Git is an Open Source project covered by the GNU General Public License version 2 (some parts of it are under different licenses, compatible with the GPLv2). It was originally written by Linus Torvalds with help of a group of hackers around the net.
Please read the file INSTALL for installation instructions.
Many Git online resources are accessible from https://git-scm.com/ including full documentation and Git related tools.

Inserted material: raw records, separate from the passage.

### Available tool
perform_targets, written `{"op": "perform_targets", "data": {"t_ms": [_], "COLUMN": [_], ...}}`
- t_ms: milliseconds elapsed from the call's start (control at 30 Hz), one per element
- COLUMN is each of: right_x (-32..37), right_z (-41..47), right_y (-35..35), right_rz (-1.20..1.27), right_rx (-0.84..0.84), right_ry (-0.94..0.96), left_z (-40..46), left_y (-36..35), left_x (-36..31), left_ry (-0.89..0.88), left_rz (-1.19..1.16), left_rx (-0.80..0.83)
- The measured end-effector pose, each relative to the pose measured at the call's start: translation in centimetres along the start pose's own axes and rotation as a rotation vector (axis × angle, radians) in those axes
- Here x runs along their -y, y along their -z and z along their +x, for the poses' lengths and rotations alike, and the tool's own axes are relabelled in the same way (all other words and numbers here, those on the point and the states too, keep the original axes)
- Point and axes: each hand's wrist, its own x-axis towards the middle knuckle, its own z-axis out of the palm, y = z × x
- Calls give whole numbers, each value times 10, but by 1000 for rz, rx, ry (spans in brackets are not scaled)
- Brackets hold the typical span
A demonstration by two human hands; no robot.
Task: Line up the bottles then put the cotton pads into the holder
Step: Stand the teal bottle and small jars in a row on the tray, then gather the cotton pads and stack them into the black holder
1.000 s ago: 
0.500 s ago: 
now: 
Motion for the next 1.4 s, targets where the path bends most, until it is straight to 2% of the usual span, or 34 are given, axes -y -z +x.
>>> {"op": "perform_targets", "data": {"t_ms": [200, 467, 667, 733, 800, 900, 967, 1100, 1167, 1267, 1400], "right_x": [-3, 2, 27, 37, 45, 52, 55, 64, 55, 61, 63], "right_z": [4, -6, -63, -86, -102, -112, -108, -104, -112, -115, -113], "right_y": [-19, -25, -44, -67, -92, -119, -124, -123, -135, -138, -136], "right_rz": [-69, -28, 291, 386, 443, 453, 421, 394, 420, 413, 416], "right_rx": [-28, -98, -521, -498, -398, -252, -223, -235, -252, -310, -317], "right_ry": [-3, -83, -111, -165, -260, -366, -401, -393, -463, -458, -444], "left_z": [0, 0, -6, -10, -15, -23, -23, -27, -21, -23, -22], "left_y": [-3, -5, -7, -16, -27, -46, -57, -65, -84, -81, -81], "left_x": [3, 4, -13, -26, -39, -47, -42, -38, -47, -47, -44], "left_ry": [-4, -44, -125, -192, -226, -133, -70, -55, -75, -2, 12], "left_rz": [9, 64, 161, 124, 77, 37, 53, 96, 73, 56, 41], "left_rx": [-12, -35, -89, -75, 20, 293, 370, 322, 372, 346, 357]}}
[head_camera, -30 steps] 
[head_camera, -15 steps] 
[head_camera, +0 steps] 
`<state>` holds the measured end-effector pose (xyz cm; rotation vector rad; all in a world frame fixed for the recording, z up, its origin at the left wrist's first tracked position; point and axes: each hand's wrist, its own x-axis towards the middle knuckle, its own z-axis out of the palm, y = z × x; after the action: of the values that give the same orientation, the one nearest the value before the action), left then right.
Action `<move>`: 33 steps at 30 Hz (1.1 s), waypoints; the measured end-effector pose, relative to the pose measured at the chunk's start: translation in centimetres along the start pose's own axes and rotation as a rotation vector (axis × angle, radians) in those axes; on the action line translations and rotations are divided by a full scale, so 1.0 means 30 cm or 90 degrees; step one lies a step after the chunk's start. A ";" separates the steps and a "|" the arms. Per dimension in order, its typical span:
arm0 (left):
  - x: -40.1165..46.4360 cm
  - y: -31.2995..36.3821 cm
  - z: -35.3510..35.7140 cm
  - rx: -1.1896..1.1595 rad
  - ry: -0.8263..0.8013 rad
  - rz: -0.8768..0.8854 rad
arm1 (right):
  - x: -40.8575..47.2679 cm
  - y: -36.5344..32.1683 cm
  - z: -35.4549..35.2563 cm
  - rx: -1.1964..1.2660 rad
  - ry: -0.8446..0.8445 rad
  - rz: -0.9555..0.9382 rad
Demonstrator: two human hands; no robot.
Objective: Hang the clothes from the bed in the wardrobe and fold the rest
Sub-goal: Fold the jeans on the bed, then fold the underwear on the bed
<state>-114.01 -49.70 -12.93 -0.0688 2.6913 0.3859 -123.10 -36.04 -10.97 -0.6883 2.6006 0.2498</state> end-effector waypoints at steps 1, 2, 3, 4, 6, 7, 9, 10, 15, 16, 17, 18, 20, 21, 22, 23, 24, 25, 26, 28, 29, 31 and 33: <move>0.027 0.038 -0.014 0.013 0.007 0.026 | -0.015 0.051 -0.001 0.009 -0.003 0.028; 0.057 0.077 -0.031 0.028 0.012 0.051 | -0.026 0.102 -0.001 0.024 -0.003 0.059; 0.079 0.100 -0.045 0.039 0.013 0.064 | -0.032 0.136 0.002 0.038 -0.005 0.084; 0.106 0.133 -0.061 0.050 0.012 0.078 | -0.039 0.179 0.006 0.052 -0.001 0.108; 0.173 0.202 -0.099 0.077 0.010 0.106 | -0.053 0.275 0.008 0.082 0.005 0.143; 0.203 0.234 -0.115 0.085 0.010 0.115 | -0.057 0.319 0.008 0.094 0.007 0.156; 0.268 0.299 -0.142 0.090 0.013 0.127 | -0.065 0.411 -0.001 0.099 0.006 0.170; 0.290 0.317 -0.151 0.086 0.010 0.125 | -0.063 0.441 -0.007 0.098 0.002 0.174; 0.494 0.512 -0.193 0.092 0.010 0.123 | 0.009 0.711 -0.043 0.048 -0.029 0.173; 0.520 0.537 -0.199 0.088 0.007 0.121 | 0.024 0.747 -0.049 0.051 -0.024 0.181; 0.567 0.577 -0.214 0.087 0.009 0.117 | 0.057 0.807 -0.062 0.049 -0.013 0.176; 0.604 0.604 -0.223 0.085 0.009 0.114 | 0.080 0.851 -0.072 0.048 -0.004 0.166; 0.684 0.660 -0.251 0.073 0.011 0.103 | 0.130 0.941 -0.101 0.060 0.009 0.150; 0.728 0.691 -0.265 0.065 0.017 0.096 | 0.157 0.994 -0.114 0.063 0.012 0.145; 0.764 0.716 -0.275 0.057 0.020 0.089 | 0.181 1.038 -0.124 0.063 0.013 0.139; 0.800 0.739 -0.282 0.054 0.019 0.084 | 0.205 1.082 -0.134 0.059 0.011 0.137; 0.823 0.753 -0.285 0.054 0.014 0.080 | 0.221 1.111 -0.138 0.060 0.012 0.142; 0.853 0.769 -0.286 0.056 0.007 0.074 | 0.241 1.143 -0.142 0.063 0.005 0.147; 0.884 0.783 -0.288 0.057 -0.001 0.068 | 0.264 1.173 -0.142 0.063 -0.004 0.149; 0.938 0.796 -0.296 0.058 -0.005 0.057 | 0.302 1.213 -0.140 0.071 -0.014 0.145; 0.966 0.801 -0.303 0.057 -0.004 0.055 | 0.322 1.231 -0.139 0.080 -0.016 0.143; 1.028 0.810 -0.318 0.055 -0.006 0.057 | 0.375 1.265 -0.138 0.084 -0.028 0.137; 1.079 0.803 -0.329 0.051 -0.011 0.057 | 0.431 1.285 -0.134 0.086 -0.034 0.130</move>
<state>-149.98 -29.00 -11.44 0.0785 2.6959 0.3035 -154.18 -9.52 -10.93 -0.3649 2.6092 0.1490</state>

See Documentation/gittutorial.txt to get started, then see
Documentation/giteveryday.txt for a useful minimum set of commands, and
Documentation/git-<commandname>.txt
for documentation of each command.
If git has been correctly installed, then the tutorial can also be
read with man gittutorial
or git help tutorial
, and the
documentation of each command with man git-<commandname>
or git help <commandname>
.
CVS users may also want to read Documentation/gitcvs-migration.txt
(man gitcvs-migration
or git help cvs-migration
if git is
installed).
The user discussion and development of Git take place on the Git mailing list -- everyone is welcome to post bug reports, feature requests, comments and patches to git@vger.kernel.org (read Documentation/SubmittingPatches for instructions on patch submission). To subscribe to the list, send an email with just "subscribe git" in the body to majordomo@vger.kernel.org. The mailing list archives are available at https://lore.kernel.org/git/, http://marc.info/?l=git and other archival sites.
Issues which are security relevant should be disclosed privately to the Git Security mailing list git-security@googlegroups.com.
The maintainer frequently sends the "What's cooking" reports that list the current status of various development topics to the mailing list. The discussion following them give a good reference for project status, development direction and remaining tasks.
The name "git" was given by Linus Torvalds when he wrote the very first version. He described the tool as "the stupid content tracker" and the name as (depending on your mood):
- random three-letter combination that is pronounceable, and not actually used by any common UNIX command. The fact that it is a mispronunciation of "get" may or may not be relevant.
- stupid. contemptible and despicable. simple. Take your pick from the dictionary of slang.
- "global information tracker": you're in a good mood, and it actually works for you. Angels sing, and a light suddenly fills the room.